Code for the paper MECHANISTIC BEHAVIOR EDITING OF LANGUAGE MODELS
trainRotation_NN_kernel.py
is the main file to train the model. You can run the following command to train the model.
ython3 trainRotation_NN_kernel.py --model qwen_2 --layer 0 5 --angle_0 'neg 1/4' --angle_1 '1/4' --dataset 'color' --moduleType 'reasoning' --metric 'prob' --fewShotCategory 'mix' --trainingDataSize 20 --rotationMethod 'rotary'
where
- model is the model name
- layer is the range of layers to be rotated
- angle_0 and angle_1 are the range of rotation angles
- dataset is the dataset to be trained on,
- moduleType is which module should be rotated (reasoning corresponds to attention heads and MLP rotates the MLPs)

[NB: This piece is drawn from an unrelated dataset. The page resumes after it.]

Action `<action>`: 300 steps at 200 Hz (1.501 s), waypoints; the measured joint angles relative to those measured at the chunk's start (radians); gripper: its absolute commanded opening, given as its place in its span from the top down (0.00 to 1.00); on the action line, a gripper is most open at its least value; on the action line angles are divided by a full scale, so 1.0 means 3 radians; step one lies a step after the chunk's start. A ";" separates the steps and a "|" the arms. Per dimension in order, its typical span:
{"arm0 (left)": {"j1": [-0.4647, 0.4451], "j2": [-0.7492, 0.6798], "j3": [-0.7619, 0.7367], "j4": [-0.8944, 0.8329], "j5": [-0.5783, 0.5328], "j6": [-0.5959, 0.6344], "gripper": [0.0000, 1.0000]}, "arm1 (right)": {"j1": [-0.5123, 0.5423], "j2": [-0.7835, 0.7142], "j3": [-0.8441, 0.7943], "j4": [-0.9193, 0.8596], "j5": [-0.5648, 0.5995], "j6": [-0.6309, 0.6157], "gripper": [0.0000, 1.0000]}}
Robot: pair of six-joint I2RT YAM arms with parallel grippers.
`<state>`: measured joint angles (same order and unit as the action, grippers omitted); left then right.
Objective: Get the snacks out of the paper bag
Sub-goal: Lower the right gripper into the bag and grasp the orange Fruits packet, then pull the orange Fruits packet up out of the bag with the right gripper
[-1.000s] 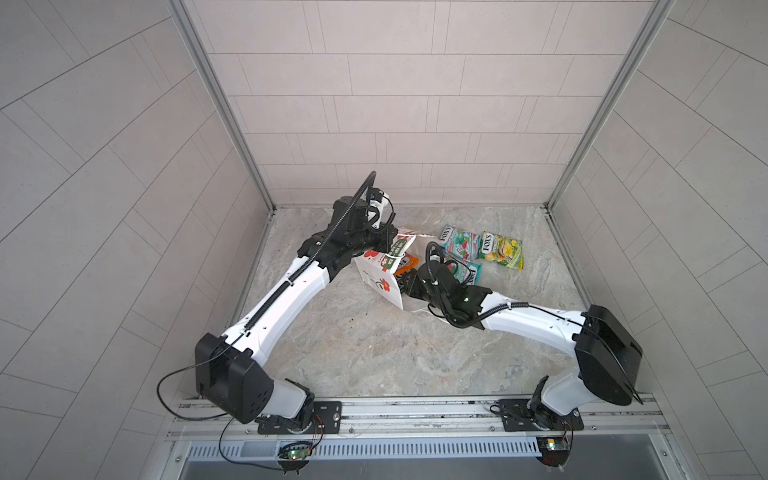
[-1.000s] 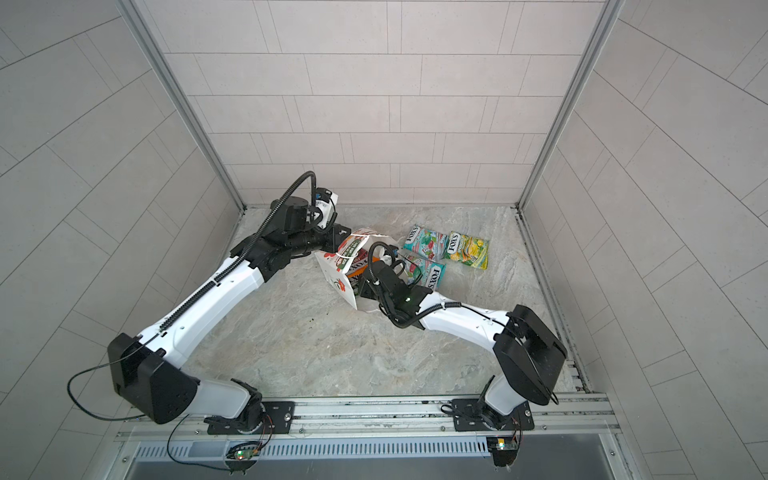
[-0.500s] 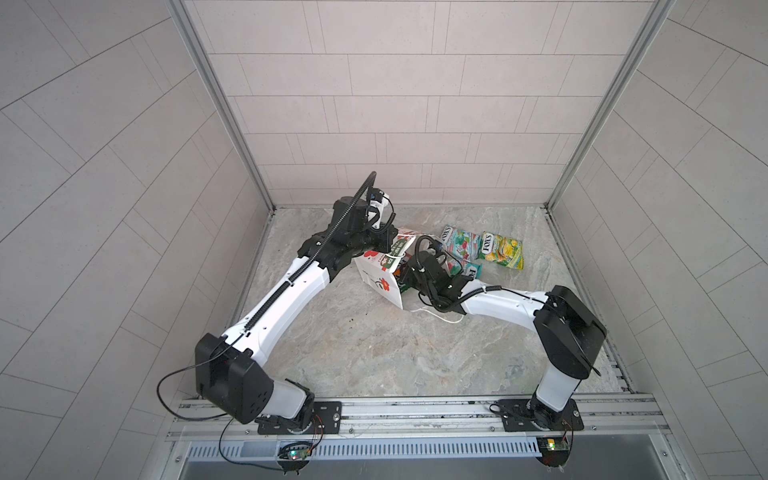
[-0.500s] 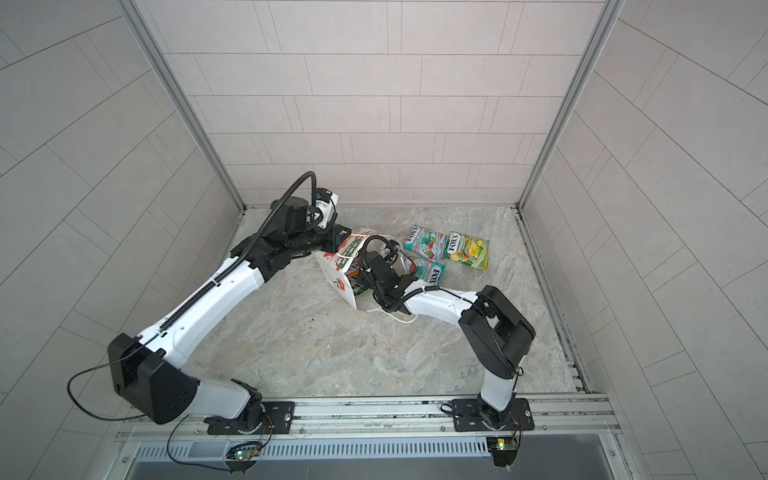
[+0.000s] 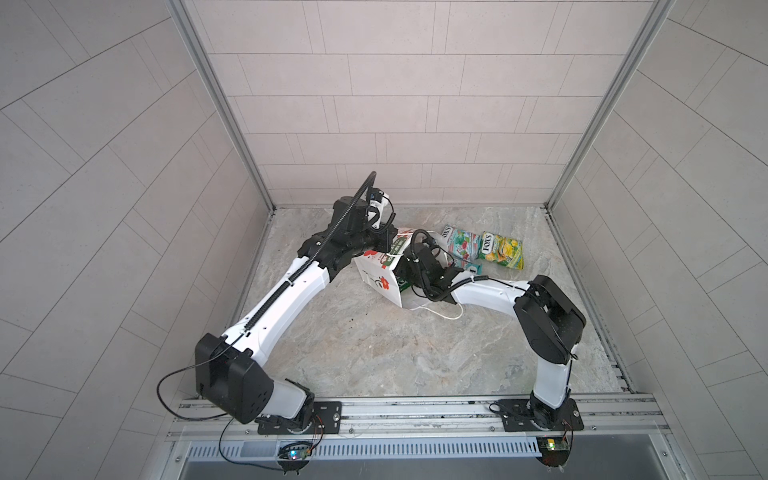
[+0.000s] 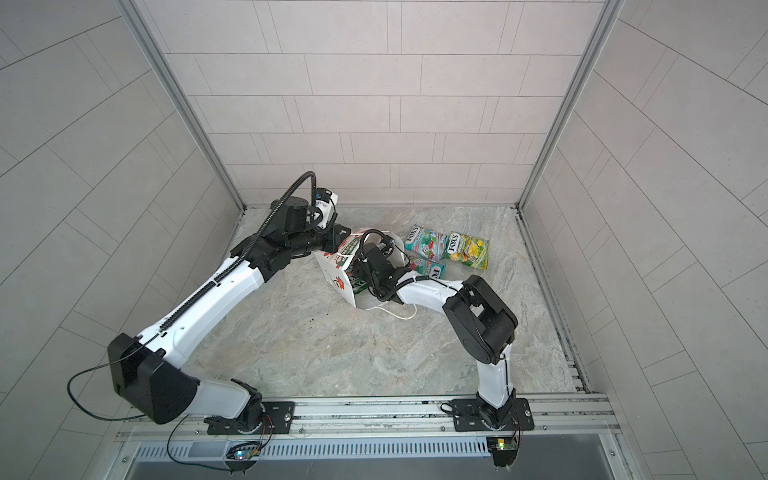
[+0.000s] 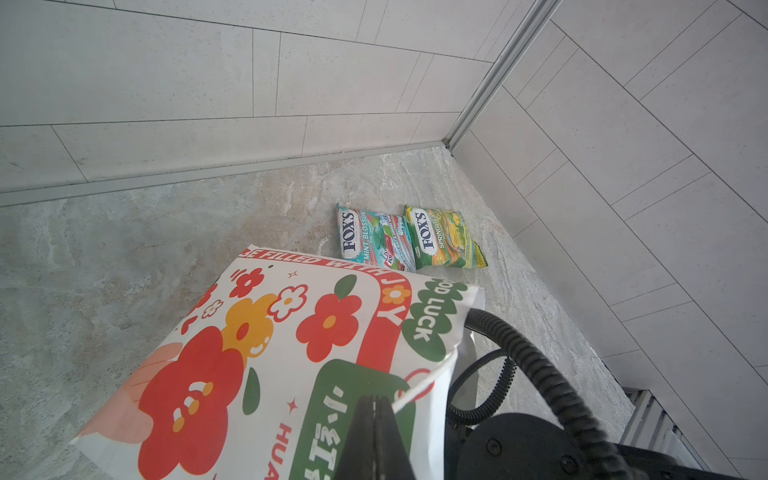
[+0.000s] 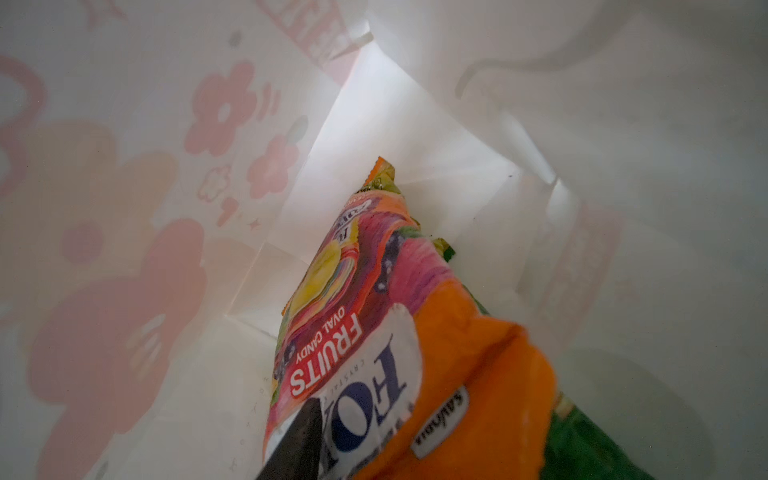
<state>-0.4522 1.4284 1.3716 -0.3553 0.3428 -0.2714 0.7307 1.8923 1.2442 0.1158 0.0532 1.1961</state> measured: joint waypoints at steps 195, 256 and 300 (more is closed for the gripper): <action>-0.0009 0.0000 0.0000 0.0004 -0.0270 -0.0003 1.00 | -0.0039 -0.0528 -0.0341 0.0109 -0.0470 -0.0483 1.00; -0.0009 0.0000 0.0000 0.0003 -0.0278 -0.0004 1.00 | -0.0039 -0.1171 -0.0446 -0.0384 -0.0521 -0.1003 1.00; -0.0009 0.0000 0.0000 0.0001 -0.0312 -0.0003 1.00 | -0.0039 -0.1597 -0.0464 -0.0771 -0.0571 -0.1372 1.00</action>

- metric is the metric to be used for the evaluation while training
- fewShotCategory is the few-shot category it can either be 0 shot, mix or 6 shot
- trainingDataSize is the number of training samples
- rotationMethod is the rotation method (rotary or givens).
evaluateRotation.py
is the main file to evaluate the model. You can run the following command to evaluate the model.
python3 evaluateRotation.py --model llama-3-8b --layer 0 16 --angle_0 'neg 1/6' --angle_1 '1/6' --dataset color --moduleType 'reasoning' --metric 'prob' --fewShotCategory 'mix' --rotationMethod 'rotary'
where
- model is the model name
- layer is the range of layers to be rotated
- angle_0 and angle_1 are the range of rotation angles
- dataset is the dataset to be evaluated on,
- moduleType is which module should be rotated (reasoning corresponds to attention heads and MLP rotates the MLPs)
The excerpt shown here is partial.